Writing for The Mirror, Home Secretary Yvette Cooper says the Tories wrote off ‘low-level’ crimes and let anti-social behaviour spiral – leaving people feeling scared on their own streets

It is time to take back our town centres from antisocial behaviour, thugs and thieves.

Too often the crimes they commit are dismissed as low-level. But if it’s your phone that’s been snatched, your shop that’s just been raided, or your town centre that’s been taken over by thugs, it doesn’t feel low-level at all.

These are the offences and antisocial behaviour that make people stay away from their shopping precincts or feel scared on their own streets, and there is nothing low-level about that. But for too long, the Tories wrote off those types of crimes and let them run rife.
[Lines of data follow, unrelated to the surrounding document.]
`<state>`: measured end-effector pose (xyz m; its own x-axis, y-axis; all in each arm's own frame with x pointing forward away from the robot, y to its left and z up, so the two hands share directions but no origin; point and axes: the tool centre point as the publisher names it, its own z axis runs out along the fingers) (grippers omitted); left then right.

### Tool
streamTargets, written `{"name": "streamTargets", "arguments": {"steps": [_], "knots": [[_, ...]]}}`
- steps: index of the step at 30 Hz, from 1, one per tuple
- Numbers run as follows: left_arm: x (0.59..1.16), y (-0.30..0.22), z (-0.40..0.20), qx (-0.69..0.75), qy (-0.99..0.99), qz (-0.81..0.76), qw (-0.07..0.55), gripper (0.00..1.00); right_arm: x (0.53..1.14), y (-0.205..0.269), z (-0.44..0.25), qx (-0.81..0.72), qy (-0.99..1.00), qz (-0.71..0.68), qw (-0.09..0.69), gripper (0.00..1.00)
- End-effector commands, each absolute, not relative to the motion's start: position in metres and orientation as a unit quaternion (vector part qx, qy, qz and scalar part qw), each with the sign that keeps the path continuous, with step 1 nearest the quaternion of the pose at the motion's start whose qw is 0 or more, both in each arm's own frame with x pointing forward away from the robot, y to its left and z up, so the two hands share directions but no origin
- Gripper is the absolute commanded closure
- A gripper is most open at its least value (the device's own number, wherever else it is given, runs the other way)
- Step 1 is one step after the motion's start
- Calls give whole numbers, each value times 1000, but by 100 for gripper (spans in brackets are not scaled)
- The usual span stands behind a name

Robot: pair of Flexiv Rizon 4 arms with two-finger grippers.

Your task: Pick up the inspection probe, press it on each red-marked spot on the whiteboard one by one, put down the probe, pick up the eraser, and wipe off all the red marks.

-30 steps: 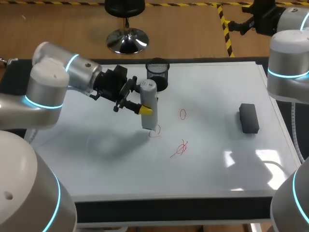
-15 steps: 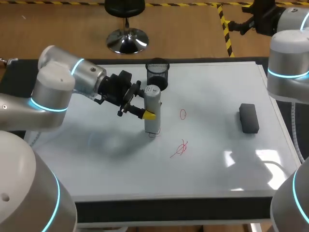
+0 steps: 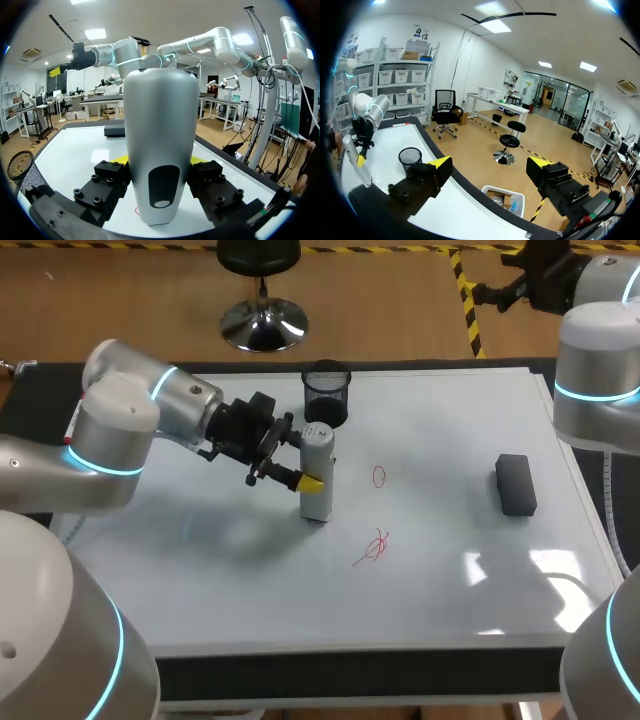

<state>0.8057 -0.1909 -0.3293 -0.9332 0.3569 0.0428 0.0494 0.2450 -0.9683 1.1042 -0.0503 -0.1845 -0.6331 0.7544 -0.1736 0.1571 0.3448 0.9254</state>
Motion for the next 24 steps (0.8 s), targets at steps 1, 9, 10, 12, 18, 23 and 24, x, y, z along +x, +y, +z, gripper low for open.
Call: {"name": "streamTargets", "arguments": {"steps": [1, 9, 10, 12, 18, 23, 24], "knots": [[808, -192, -334, -132, -777, 601, 130, 100, 1104, -50, -184, 300, 761, 488, 306, 0], [803, -190, -342, -135, -779, 597, 133, 100, 1104, -50, -184, 300, 761, 488, 306, 0], [803, -190, -343, -136, -780, 596, 134, 100, 1104, -50, -184, 300, 761, 488, 306, 0], [803, -190, -344, -136, -781, 595, 134, 100, 1104, -50, -184, 300, 761, 488, 306, 0], [802, -190, -345, -138, -781, 594, 134, 100, 1104, -50, -184, 300, 761, 488, 306, 0], [802, -190, -344, -135, -779, 597, 134, 100, 1104, -50, -184, 300, 761, 488, 306, 0], [802, -190, -344, -135, -779, 597, 134, 100, 1104, -50, -184, 300, 761, 488, 306, 0]]}}
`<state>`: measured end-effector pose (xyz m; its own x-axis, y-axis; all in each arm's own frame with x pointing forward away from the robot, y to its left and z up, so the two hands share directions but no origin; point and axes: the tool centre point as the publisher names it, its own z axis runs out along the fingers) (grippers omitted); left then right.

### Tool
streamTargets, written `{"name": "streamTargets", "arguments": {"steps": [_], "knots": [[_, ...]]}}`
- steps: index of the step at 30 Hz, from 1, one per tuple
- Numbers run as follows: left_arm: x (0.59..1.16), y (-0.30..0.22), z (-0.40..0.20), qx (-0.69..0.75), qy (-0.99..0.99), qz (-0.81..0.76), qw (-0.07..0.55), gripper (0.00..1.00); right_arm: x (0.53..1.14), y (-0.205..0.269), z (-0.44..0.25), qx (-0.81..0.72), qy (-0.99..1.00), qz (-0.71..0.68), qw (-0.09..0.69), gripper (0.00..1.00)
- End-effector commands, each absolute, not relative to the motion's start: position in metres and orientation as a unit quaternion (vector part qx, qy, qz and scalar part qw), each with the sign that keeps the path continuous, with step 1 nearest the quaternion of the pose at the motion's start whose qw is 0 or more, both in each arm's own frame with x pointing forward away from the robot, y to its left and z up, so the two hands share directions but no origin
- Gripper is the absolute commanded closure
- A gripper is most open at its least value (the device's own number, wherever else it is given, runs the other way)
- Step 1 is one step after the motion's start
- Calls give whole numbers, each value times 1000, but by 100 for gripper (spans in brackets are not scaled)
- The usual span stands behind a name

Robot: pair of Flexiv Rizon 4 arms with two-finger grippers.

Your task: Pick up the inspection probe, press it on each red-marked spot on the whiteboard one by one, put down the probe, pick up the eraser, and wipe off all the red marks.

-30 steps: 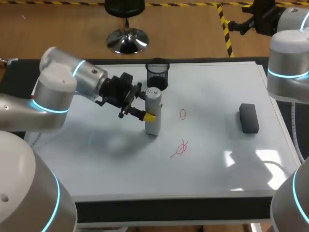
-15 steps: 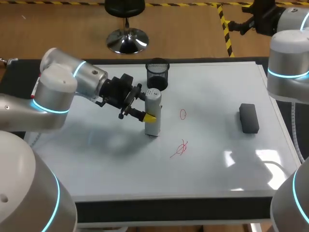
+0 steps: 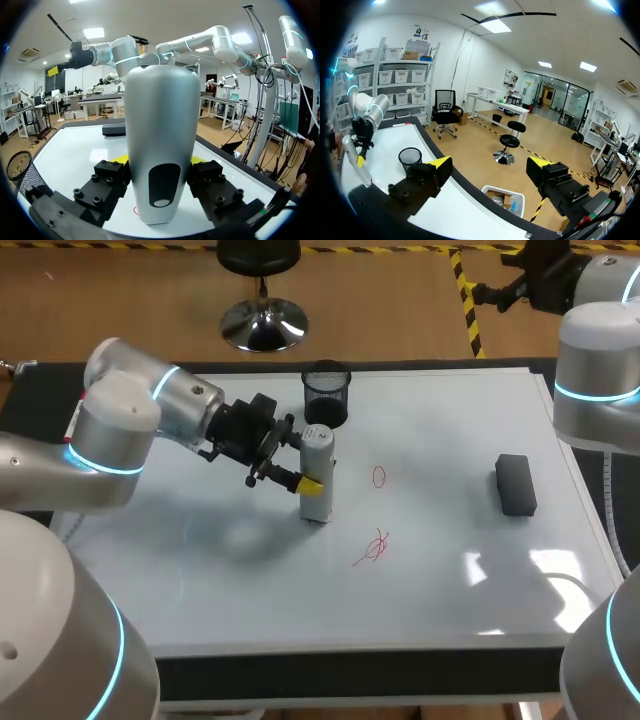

Just like they ignored the rising crisis of young people carrying knives, and the epidemic of violence against women and girls. As I travelled the country in the run up to the last election, time and again I heard the same thing from people I met.

That they didn’t see the police on the streets any more, that respect for law and order had dropped, and that if they reported a crime, no one would come and nothing would be done. And when I met the victims of the worst crimes – the mothers of innocent teenagers killed with knives, and the families of young women murdered in their own homes – there was the constant question: why did no-one do anything to prevent their loss?

Over the last eight months as Home Secretary, I have been determined to get police back on the streets, to rebuild confidence in communities and town centres, and to tackle the most serious violence on our streets – restoring trust and reducing serious harm. That is why the Labour Government’s Plan for Change has committed to putting 13,000 additional police officers, PCSOs and special constables into neighbourhood policing roles.

And we have set a historic and unprecedented mission not just for Government but for the whole country of halving knife crime and violence against women and girls over the next decade. Now we have the chance to take further practical steps towards those goals, through the Crime and Policing Bill we are introducing to Parliament today.

Our new Respect Orders will place tough curbs on persistent offenders, including banning them from town centres and making wider use of ankle tags. Where stolen phones have been tracked, we will give the police special warrantless powers of entry to the premises so they can move fast before the phones are moved on again.

A specific offence of assaulting a retail worker will be introduced and we will end the Tories’ ludicrous £200 limit which means so much shop theft has been ignored. We will crack down on the online sale and delivery of knives, with more stringent age checks and tougher penalties for anyone who sells deadly weapons to children.

There will be stronger measures to protect women from stalking and spiking, to stop sex offenders changing their names, and impose tougher sentences on dangerous predators who groom children. And we will create new offences of cuckooing and child criminal sexual exploitation to tackle the vile drug gangs who take over people’s homes and turn children into their dealers.

It is an ambitious and wide-ranging Bill, but the central message running through every measure is the same one we gave to people out on the election trail last summer. We will work with the police and communities to make our streets feel safer again. We will never write off the crimes that make people scared to go out. Our local town centres belong to us, not the local thieves and thugs, and it’s time to take them back.

The British people elected this Government to deliver change – and that is what we are working every day to deliver. That means making sure our country is secure and every one of us feels safe. Because if people fear for their safety, then they cannot thrive.

But with the foundation of security, we can build a better, fairer Britain.